= Beginning of Section =

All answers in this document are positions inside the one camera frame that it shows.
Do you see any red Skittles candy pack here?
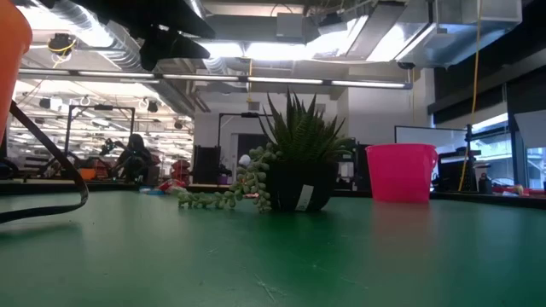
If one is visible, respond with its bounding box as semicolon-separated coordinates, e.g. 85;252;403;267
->
156;178;188;194

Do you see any overhead LED light bar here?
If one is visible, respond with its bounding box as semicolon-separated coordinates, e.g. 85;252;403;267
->
16;67;414;91

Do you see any person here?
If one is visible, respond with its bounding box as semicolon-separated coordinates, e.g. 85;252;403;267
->
107;132;162;188

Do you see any red storage cart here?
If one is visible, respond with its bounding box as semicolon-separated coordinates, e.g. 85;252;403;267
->
170;159;192;182

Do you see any black tall cabinet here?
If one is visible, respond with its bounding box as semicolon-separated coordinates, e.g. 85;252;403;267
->
192;144;223;186

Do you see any orange pumpkin face bucket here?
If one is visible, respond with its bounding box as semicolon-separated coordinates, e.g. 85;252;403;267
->
0;0;90;226

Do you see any potted artificial succulent plant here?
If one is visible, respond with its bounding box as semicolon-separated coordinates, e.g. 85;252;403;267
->
176;87;356;215

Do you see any green table mat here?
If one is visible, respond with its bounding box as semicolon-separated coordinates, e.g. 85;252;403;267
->
0;189;546;307

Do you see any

= End of Section =

Activity:
The required answer is each line of the data in which the word "here" appears.

Answer to this exercise:
Do you see any red Skittles candy pack here?
Do you see any overhead LED light bar here?
Do you see any person here?
Do you see any red storage cart here?
Do you see any black tall cabinet here?
Do you see any orange pumpkin face bucket here?
Do you see any potted artificial succulent plant here?
Do you see any green table mat here?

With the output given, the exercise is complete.